Qual a importância dessa parceria para a sociedade e o setor produtivo?

A aglomeração pode ser realizada por processos a quente — como sinterização e pelotização — ou a frio, como a briquetagem. Os processos a frio, com o uso de ligantes adequados, emitem significativamente menos dióxido de carbono, sendo ambientalmente mais sustentáveis. Portanto, há um ganho direto para a sociedade ao se reduzir a pegada de carbono da cadeia siderúrgica.

Além disso, o LCC é um coproduto da agroindústria, o que viabiliza o aproveitamento de resíduos da cadeia do caju. Ao mesmo tempo, seu uso permite agregar valor a outros resíduos da indústria siderúrgica, não só minério, como diversos resíduos industriais siderúrgicos ricos em ferro. É um caso claro de economia circular, em que resíduos se tornam insumos de alto valor.

Do ponto de vista técnico, os ligantes à base de LCC têm baixa concentração de elementos indesejáveis como sódio, potássio, zinco, enxofre e fósforo, tornando-os superiores a outras alternativas. Também possibilitam a produção de briquetes com maior resistência à umidade, essencial para transporte e armazenamento com segurança e eficiência.

Qual a importância da aproximação entre universidade e empresa?

O investimento em pesquisa no Brasil está concentrado, em grande parte, na esfera pública, por meio de universidades e agências de fomento como a CAPES/MEC. Embora as pesquisas gerem valor econômico, social e científico, o setor privado geralmente só investe quando enxerga retornos concretos.

Nesse sentido, a aproximação entre universidade e empresa permite alinhar o conhecimento acadêmico às demandas reais do mercado, aumentando a chance de gerar inovação com aplicação direta. A empresa tem expertise para avaliar o retorno técnico-econômico de uma solução; já a universidade tem capacidade para explorar caminhos novos e disruptivos.

Qual a importância da bolsa CAPES/MEC?

A bolsa CAPES/MEC foi essencial para viabilizar meu doutorado. No início do processo seletivo, não fiquei entre os primeiros colocados, mas consegui melhorar minha posição na entrevista e garantir a bolsa já no primeiro mês — algo que foi crucial, pois estava longe do meu estado de origem.

Entretanto, mesmo com a bolsa, os valores não cobriam todos os custos. Quando entrei, em 2018, os valores estavam congelados desde 2013. Além disso, as regras da CAPES/MEC dificultavam a conciliação entre atividades remuneradas e o recebimento da bolsa. Precisei recorrer a trabalhos informais, com muito cuidado para não infringir as regras.

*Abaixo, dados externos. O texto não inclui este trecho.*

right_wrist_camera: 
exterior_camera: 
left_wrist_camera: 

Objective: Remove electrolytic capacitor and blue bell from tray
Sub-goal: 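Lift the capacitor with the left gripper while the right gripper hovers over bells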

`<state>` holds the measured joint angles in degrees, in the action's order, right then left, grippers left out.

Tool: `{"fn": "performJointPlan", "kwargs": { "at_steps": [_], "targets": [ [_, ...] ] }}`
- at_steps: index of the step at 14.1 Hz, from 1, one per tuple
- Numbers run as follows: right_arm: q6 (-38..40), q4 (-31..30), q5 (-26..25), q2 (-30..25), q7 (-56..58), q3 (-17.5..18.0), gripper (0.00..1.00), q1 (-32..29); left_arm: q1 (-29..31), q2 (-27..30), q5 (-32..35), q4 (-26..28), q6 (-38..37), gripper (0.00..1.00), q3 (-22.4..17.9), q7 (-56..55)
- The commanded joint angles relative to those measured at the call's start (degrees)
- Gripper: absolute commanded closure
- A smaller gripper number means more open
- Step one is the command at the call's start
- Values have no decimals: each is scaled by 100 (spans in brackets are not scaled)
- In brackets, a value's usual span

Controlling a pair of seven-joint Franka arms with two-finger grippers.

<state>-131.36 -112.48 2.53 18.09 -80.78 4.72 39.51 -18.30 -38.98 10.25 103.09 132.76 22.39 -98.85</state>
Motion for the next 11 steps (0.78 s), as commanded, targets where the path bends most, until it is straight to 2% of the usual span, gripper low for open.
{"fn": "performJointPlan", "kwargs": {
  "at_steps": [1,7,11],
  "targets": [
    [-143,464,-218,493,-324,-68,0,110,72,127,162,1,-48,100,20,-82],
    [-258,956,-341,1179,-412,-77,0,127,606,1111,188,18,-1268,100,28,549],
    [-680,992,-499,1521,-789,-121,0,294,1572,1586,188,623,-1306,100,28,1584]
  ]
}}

A flexibilização recente dessas normas, aliada aos reajustes promovidos em 2023, representam avanços importantes. Para a maioria dos pesquisadores, a bolsa não é apenas um incentivo, mas a base para que a pesquisa aconteça. É um investimento direto no desenvolvimento do país.

O que planeja para o futuro?

Depois do meu doutorado, várias empresas se mostram interessadas na pesquisa. Atualmente, temos dois projetos estudando ligantes na aglomeração. E estamos conversando com outras empresas sobre possibilidade de outros projetos ou escalonamento da solução para uso industrial.

Paralelamente, eu dou aula em universidade privada e atuo como consultor-pesquisador em siderurgia. O que me permite seguir próximo da indústria sem perder o vínculo com a pesquisa acadêmica.

Embora a carreira por concurso público seja uma possibilidade interessante, sobretudo pela estabilidade, o cenário atual tem se mostrado bastante promissor para consolidar parcerias produtivas entre universidade e setor industrial. Estou focado em aproveitar esse momento para transformar conhecimento em inovação concreta.